Problem details - Which lines run from the one containing "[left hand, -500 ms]" to the end of the material below? Copy them exactly, pictures excluded.

Source material -
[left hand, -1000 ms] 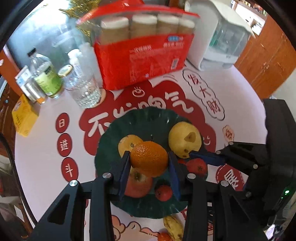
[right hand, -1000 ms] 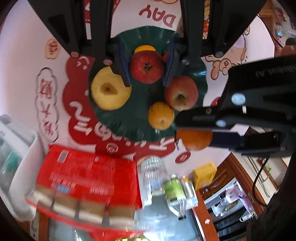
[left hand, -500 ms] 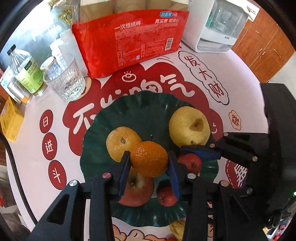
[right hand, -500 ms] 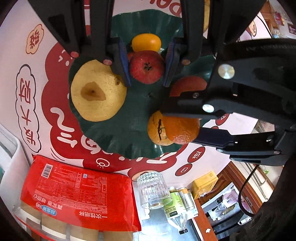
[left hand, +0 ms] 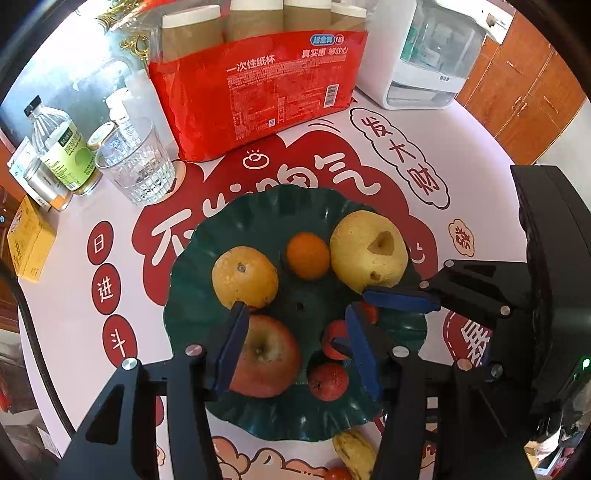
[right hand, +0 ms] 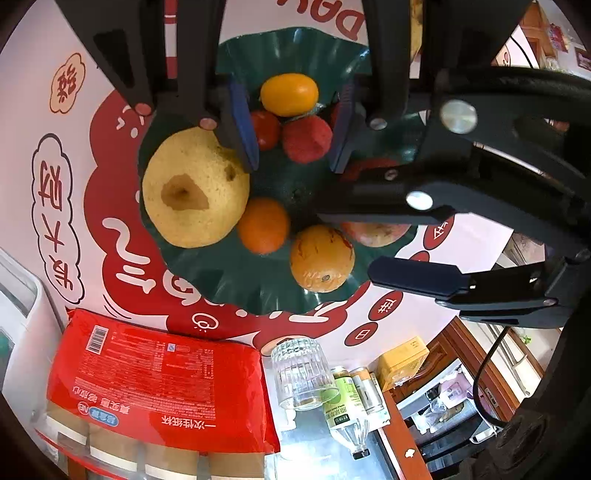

Solution to the exercise -
[left hand, -500 ms] 
[right hand, -500 ms] 
[left hand, +0 ms] 
[right hand, +0 ms] 

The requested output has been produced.